It’s not clear what is the best treatment for tendinopathy. That’s the conclusion of researchers reviewing all the published studies on the topic. Tendinopathy refers to a painful tendon condition caused by overuse. Although it feels like it, it’s not the same as tendonitis. There’s pain but no actual inflammation.

Treatment has traditionally focused on providing anti-inflammatory measures. This has included nonsteroidal anti-inflammatory drugs (NSAIDs), steroid injections, and physical therapy modalities. Stretching and strengthening exercises have always been a part of the standard treatment approach.

More recently, shock wave therapy, low-level laser therapy, sclerotherapy, and growth factors and stem cell treatment have been added. The results of all treatment methods were compared by performing a literature review. The authors summarized the results of 177 studies. They did not evaluate the quality of the work done.

For the most part, it appears that NSAIDs and cortisone injections offer short-term relief. There just isn’t a long-term benefit of these treatments. Results using heat and light modalities seem inconsistent. But this may be more likely to occur because of how the studies were conducted. Without consistent methods and measures, it’s difficult to compare one study to another.

The most effective treatment may be eccentric lengthening exercises, sclerotherapy, and nitric oxide patches. Eccentric exercises are done by placing the affected muscle in a shortened position then lengthening the muscle against resistance.
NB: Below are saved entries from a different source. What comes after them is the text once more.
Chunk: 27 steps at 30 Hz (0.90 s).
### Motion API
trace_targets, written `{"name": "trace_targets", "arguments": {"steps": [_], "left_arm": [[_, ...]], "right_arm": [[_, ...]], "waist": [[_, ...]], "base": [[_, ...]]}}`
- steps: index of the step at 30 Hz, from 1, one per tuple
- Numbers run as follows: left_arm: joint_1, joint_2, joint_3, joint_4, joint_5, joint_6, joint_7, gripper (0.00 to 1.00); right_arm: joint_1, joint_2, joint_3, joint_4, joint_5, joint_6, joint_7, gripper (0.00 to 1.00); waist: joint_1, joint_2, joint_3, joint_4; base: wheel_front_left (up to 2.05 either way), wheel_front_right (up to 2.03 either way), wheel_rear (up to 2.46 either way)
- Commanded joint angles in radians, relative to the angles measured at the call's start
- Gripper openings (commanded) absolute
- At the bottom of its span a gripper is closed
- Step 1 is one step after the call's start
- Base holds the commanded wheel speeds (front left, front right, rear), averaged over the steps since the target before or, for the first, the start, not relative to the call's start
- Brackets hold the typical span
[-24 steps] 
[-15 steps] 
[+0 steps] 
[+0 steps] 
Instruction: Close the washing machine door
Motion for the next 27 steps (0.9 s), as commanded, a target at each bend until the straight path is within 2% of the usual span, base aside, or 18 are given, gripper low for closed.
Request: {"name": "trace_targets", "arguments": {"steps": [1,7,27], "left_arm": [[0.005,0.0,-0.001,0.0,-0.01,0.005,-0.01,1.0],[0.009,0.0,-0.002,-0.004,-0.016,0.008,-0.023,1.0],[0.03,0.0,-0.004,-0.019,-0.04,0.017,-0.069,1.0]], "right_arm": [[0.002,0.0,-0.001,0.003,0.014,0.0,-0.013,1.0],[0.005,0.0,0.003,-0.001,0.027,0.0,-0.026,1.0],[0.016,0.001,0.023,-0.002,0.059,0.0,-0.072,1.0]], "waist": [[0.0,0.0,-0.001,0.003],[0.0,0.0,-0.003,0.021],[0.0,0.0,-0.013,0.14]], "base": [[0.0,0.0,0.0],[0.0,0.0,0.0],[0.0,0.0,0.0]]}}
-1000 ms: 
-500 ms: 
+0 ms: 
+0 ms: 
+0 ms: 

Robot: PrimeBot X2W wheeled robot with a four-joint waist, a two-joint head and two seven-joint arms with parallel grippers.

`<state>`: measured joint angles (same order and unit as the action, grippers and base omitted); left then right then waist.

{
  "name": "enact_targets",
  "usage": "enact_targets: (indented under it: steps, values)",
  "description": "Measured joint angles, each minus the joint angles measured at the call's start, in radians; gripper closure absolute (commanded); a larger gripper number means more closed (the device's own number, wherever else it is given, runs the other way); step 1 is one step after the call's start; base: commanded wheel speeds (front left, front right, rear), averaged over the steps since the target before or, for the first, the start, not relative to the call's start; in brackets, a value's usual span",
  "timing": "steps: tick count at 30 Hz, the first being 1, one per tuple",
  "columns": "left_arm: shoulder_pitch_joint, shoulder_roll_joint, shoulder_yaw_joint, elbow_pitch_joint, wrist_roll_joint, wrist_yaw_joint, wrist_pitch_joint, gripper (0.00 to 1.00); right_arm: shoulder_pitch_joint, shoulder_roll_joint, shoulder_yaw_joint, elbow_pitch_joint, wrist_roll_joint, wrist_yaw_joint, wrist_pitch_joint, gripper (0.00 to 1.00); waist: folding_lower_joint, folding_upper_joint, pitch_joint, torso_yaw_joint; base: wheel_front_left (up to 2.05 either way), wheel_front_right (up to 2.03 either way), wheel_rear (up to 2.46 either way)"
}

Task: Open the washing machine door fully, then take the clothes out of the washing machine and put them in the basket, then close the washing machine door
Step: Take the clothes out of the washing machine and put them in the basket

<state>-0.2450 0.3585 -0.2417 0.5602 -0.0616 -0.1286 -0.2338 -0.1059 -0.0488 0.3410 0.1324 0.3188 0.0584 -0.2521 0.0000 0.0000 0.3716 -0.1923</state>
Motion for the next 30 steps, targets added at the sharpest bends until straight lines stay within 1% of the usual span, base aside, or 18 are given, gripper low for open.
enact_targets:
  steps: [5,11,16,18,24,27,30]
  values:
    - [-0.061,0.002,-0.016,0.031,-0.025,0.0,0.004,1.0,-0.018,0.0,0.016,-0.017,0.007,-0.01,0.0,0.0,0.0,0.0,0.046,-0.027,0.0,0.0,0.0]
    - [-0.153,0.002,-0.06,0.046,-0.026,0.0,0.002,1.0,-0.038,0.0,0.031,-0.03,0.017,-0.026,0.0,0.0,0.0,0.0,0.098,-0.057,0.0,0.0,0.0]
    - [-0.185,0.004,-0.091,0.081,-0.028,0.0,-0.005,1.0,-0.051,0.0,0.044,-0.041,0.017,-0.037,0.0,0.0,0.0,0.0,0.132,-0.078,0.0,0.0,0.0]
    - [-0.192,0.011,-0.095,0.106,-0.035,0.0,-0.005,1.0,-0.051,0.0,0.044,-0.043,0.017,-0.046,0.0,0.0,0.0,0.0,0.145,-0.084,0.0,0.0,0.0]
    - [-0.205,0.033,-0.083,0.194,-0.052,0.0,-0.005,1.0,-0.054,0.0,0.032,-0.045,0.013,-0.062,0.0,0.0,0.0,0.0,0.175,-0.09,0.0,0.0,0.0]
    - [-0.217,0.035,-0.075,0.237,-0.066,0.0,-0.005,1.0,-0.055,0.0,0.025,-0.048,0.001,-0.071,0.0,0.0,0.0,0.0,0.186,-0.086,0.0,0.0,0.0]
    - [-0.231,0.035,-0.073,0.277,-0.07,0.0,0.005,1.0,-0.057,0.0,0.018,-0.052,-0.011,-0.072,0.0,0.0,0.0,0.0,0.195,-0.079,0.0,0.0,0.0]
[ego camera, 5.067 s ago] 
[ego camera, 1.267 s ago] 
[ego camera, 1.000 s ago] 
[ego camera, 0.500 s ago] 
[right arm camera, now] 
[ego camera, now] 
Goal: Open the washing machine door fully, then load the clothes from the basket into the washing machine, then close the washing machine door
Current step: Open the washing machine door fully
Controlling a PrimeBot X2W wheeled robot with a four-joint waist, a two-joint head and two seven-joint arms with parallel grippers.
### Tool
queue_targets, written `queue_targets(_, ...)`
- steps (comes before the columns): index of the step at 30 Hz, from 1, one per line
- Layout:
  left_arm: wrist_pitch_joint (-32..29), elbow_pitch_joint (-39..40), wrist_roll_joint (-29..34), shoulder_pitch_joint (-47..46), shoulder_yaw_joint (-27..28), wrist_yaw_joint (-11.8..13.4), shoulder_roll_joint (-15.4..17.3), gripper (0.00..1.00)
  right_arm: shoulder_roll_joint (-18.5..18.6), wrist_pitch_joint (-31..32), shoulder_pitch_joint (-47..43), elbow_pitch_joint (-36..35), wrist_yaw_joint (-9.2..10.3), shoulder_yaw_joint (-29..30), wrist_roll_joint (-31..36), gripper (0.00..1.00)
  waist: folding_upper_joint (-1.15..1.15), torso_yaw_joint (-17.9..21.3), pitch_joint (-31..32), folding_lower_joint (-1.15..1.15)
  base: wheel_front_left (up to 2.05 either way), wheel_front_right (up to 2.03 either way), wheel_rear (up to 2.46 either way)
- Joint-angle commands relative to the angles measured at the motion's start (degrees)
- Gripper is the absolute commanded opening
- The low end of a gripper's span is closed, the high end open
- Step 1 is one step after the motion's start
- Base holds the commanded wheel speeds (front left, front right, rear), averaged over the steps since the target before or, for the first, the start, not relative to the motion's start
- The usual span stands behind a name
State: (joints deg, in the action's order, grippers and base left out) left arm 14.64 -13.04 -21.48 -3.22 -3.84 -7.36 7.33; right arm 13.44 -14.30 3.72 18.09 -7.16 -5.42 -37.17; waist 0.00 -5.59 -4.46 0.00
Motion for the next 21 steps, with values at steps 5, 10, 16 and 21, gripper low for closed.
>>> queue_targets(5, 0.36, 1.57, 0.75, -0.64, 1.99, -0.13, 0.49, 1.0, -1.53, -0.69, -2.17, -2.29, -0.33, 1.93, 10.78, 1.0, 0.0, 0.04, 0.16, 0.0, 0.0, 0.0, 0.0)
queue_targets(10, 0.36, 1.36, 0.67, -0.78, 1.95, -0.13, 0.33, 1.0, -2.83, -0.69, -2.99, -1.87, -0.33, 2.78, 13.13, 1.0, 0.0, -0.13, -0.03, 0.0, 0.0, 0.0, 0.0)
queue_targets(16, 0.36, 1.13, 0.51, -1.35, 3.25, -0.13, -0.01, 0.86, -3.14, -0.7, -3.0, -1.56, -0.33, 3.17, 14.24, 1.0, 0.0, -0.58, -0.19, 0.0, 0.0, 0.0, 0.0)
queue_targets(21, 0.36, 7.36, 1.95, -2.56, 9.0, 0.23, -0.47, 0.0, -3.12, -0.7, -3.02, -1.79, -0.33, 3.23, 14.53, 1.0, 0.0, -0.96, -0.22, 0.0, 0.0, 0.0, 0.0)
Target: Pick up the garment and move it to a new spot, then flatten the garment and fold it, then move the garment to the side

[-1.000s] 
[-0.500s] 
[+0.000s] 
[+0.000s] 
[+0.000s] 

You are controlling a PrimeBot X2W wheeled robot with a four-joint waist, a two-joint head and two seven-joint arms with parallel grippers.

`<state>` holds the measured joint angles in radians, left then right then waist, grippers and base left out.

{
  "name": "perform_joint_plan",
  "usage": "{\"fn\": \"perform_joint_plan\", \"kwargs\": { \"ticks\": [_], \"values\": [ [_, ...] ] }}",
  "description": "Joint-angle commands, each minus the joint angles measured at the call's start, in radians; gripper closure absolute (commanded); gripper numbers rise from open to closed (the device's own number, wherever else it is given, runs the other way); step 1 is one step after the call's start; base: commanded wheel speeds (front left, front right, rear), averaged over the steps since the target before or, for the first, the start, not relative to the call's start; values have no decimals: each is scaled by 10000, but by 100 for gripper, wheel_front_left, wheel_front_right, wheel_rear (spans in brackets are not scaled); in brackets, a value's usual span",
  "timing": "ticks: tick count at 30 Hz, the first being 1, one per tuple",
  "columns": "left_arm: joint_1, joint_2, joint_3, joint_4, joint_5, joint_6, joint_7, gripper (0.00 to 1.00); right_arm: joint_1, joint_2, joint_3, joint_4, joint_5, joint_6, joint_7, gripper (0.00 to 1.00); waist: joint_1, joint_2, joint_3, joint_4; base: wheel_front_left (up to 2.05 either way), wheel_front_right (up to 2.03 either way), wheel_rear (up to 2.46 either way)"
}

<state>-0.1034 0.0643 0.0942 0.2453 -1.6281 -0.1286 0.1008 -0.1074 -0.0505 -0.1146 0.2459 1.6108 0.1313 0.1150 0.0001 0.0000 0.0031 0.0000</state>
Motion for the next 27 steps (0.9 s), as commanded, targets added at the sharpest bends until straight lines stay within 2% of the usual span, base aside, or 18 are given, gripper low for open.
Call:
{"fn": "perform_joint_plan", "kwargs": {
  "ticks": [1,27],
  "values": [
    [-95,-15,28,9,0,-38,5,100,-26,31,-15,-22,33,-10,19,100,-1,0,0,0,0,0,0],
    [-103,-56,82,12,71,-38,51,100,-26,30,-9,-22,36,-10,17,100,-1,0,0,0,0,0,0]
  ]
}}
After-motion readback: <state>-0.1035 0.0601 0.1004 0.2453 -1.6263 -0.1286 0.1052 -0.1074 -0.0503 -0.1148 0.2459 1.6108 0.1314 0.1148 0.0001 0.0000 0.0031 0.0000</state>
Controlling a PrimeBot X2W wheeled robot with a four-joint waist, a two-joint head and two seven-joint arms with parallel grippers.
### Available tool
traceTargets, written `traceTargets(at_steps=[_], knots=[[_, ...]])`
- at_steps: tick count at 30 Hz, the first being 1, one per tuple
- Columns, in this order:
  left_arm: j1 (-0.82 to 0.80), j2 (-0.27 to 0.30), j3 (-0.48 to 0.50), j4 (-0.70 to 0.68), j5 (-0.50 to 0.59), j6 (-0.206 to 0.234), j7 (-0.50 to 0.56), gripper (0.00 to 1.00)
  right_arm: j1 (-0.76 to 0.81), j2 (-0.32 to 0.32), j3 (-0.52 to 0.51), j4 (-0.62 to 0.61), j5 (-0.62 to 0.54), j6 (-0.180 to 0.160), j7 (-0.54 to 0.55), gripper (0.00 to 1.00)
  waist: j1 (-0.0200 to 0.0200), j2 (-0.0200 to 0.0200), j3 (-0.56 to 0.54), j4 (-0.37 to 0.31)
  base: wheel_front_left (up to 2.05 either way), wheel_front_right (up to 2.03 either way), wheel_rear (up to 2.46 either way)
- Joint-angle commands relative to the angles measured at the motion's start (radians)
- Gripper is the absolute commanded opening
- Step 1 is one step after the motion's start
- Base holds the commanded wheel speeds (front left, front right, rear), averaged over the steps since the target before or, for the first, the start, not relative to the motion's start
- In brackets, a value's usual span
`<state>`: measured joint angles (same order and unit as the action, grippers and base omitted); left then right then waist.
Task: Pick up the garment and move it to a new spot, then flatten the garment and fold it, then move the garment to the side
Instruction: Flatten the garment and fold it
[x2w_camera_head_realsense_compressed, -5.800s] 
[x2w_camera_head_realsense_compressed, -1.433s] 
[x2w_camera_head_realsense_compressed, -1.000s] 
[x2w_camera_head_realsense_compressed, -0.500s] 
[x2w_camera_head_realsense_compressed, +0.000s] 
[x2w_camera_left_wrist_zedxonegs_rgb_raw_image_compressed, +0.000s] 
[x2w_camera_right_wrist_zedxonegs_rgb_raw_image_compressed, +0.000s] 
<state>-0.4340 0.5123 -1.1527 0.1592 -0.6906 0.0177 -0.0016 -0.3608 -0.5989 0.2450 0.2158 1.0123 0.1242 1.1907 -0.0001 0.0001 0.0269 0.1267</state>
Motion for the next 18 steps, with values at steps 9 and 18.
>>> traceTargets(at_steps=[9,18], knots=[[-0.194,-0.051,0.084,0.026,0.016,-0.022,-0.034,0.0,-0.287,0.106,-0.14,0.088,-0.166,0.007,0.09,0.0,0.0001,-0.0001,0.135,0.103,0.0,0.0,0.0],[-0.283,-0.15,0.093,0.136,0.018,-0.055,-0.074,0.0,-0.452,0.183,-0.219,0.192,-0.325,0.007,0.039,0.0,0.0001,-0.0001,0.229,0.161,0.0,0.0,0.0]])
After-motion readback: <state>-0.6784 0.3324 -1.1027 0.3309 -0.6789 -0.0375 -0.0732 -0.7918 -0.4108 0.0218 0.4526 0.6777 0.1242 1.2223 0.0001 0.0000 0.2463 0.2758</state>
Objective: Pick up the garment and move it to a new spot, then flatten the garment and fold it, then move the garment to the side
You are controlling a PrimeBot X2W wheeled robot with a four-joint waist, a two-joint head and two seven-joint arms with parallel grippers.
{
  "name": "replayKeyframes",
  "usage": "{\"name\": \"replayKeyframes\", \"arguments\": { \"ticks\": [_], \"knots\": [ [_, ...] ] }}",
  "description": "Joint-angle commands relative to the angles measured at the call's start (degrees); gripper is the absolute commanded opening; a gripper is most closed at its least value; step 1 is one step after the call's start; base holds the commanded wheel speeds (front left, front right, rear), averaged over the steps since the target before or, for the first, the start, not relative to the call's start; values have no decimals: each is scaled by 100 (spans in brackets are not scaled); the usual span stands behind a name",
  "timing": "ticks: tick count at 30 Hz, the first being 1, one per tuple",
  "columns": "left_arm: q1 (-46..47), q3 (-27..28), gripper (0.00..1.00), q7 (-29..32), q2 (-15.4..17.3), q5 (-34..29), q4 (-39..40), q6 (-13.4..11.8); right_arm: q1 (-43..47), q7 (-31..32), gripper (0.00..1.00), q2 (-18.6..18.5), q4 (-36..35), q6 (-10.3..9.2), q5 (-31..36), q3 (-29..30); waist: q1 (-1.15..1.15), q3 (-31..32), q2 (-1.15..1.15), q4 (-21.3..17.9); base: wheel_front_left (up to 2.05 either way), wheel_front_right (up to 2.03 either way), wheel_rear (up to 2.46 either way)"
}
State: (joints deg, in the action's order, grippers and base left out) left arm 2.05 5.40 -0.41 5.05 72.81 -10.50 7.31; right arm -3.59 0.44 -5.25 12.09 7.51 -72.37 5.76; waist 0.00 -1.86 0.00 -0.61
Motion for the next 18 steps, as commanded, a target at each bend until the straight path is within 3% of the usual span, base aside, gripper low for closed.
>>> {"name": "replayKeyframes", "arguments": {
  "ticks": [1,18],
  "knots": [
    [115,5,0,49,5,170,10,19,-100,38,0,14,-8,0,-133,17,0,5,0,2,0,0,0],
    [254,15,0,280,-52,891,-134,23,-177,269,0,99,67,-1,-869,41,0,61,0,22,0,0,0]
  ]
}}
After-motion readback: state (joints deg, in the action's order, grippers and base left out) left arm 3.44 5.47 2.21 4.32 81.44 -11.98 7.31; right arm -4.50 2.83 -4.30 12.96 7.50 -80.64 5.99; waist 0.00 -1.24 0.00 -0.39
Sclerotherapy is the injection of a chemical to produce scarring in the blood vessels. The idea is to close down tiny blood vessels and destroy nerve fibers that form in the damaged area. Nitric oxide has some potential for tendon healing. A patch placed over the skin delivers an enzyme that acts as a chemical messenger to provide pain relief.

Newer treatments such as growth factors and stem cells look promisin...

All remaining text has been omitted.